I think people perceive me as a lot more arrogant than I actually am. It's a common insult used against me, but I believe that it comes from confusion in my intent. Often it's because I refuse to let people walk over me in an argument or me not wanting to see incorrect facts spread about. I think, often enough, some people I talk with view me as a lot more introverted and withdrawn than I actually am. Given a nice meal and at least 1 person, I can come across as very gregarious, energetic, and active.

*5. What in life do you find to be of importance? Why? If you are unsure you can always take the Value Test and post the results here. Do note that it helps if you narrow it down to 20 or ideally 10 values as suggested at stage 2.*
*Integrity *- What you do in your life and to what ends define you as a person. I believe that it's especially important to have integrity because of how your actions affect other people and because it's good to be respected for your integrity in your communities for the benefits it reaps.
*Honesty* - My relationships are built on a full-honesty policy. I don't want to feel like I'm entertaining a guest at my home or someone I'm vaguely acquainted with at a party, smiling and waving. I want to be able to express my thoughts and feelings as they are without repercussions, and I allow the same for my friends.
*Intelligence* - Being intelligent is connected in large part to your worth as a person, and the amount of innovation and new ideas that can be brought in is necessary for the world's survival.
*Morality* - Largely connected to integrity, we ought to see others as ends rather than means to an end and treat them as such.
*Accuracy* - I don't want to deal with people spreading bullshit in front of me and being forced to sit on my hands. People shouldn't be left to spread misinformation or remain misinformed.
*Truth* - Largely connected to the above, the truth is difficult to seek but absolutely worth the rewards it reaps. We can't just let ourselves be trapped in self-perception and ruin our lives because of ignoring what's truly there.
*Vision* - We have hands and a mind that God gave us, and we ought to, therefore, use them to create and work towards goals for the betterment of humanity. Having a vision that you strive for is important because it gives your life direction and purpose.
*Efficacy* - More on an admiration side of things, there's nothing that quite impresses me as much as efficacy. Having a vision, though extremely important, is worthless if you can't put what you have in mind into reality.
*Energy* - And to have efficacy and achieve a vision, one must have large amounts of energy that they can pour into what they want to do. 

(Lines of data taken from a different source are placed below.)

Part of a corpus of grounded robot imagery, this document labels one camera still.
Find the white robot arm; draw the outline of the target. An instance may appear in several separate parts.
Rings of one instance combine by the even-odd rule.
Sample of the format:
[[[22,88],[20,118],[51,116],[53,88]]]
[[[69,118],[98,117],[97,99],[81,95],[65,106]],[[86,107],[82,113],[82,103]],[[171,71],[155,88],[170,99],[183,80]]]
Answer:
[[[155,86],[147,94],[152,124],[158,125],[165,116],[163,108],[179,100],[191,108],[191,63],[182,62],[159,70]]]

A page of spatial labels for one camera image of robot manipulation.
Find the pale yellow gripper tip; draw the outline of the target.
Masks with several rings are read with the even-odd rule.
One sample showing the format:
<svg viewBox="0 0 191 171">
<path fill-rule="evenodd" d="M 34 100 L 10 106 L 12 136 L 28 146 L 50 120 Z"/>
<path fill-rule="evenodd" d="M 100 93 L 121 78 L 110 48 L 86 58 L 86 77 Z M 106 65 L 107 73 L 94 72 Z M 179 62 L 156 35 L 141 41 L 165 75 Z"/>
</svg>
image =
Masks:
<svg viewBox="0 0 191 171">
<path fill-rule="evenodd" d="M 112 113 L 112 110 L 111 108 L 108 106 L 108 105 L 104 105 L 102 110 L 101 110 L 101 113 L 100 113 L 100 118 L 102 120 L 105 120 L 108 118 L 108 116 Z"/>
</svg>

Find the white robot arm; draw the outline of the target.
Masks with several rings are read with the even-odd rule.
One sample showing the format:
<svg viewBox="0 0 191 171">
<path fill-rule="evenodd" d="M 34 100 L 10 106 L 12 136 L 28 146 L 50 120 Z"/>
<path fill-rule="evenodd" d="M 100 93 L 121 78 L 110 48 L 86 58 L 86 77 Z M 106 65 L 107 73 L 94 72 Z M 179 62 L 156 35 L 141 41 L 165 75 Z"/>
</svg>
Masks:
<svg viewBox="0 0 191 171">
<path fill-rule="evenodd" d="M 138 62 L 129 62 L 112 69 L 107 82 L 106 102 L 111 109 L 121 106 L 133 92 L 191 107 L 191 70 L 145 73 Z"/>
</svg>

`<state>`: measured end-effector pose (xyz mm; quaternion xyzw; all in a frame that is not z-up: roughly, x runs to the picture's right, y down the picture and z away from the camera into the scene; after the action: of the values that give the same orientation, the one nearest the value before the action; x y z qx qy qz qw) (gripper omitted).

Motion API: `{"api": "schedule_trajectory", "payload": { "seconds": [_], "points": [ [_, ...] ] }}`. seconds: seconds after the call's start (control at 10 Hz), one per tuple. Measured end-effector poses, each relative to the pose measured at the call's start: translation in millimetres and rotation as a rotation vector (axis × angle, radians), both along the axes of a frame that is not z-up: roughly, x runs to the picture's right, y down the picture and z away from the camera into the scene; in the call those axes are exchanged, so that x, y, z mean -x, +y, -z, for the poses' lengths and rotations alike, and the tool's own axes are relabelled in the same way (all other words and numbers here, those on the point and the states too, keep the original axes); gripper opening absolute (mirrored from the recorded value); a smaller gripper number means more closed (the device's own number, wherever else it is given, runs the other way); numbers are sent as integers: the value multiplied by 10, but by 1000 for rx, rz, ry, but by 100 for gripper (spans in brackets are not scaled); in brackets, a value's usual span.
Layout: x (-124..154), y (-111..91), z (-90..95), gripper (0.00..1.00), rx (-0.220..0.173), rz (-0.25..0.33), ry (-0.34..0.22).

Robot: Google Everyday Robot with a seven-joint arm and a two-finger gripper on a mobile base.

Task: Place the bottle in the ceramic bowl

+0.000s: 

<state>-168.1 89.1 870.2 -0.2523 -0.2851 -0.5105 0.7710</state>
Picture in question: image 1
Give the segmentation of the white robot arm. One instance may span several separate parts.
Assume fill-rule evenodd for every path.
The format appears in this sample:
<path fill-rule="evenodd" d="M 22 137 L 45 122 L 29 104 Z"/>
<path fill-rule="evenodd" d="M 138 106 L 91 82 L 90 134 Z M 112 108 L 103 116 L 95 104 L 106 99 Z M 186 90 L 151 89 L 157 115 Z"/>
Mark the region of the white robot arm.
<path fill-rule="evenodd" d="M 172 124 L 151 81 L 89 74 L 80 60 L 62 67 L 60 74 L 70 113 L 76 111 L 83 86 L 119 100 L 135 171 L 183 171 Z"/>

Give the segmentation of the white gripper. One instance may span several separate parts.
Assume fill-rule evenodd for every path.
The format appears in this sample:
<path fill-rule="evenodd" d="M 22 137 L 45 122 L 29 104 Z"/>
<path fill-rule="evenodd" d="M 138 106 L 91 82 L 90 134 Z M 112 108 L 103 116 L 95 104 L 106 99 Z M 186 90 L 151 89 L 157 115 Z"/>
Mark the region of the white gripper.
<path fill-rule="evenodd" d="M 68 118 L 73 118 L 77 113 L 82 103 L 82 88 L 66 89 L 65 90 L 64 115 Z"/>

*6. How do you react to new situations in your life? Can you describe an event in your life where you were in an unknown situation? How did you deal with it?*
Often I'll charge in head on and try whatever comes to mind, trying to find any opportunities or points of leverage by which I can exploit the situation to solve the problem or suggest it to others. If that fails, I'll take a seat back and ponder the problem for a period of time, perhaps discussing it with my closer friends or whomever I need in order to properly assess the problem.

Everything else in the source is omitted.